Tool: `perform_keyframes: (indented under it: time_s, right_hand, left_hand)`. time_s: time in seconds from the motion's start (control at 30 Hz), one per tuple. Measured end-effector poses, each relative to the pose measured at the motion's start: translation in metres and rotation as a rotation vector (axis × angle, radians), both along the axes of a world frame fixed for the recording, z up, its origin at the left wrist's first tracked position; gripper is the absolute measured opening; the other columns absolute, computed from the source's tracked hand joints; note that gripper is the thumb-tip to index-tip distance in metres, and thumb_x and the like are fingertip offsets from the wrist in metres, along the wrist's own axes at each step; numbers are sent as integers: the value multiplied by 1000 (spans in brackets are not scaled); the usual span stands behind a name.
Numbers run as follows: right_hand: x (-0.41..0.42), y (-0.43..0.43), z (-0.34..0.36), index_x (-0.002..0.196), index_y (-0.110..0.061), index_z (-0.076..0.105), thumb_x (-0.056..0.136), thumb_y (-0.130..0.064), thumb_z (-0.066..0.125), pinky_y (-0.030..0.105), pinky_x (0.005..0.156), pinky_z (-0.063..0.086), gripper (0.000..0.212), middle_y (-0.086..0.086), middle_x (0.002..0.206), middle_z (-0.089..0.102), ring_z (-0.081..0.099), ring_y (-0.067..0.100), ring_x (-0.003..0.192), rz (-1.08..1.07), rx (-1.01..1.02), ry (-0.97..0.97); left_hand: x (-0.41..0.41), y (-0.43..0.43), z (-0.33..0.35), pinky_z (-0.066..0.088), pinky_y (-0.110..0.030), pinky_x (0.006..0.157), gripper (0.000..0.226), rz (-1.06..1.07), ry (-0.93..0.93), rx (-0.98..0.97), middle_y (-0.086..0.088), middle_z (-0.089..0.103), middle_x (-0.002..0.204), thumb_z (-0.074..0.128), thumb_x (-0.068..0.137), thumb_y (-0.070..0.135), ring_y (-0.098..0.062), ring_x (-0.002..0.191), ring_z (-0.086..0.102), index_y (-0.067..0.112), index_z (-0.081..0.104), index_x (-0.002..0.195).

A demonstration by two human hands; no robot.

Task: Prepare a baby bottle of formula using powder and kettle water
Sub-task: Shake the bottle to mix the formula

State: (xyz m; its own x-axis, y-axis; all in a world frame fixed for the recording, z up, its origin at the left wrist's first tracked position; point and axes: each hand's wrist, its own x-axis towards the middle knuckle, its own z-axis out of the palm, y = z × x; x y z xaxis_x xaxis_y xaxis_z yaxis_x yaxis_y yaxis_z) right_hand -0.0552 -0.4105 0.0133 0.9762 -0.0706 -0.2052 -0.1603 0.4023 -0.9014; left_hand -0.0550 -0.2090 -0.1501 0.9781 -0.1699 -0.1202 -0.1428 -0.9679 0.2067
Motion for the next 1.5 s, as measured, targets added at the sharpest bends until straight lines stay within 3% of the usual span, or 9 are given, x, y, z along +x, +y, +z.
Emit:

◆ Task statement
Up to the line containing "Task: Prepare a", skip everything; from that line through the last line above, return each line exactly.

◆ Solution below
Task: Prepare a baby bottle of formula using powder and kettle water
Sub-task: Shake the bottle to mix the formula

State: (xyz m; its own x-axis, y-axis; all in a world frame fixed for the recording, z up, its origin at the left wrist's first tracked position; point and axes: each hand's wrist, its own x-axis towards the middle knuckle, its own z-axis out of the palm, y = z × x; x y z xaxis_x xaxis_y xaxis_z yaxis_x yaxis_y yaxis_z) right_hand -0.0552 -0.4105 0.0133 0.9762 -0.0706 -0.2052 -0.1603 0.4023 -0.9014; left_hand -0.0550 -0.2090 -0.1501 0.9781 -0.1699 -0.1202 -0.1428 -0.9679 0.2067
Motion for the next 1.5 s, as measured, targets added at the sharpest bends until straight lines stay within 3% of the usual span, or 9 are given, x, y, z along +x, +y, +z.
Emit:

Nothing remains to be done, and the exercise is complete.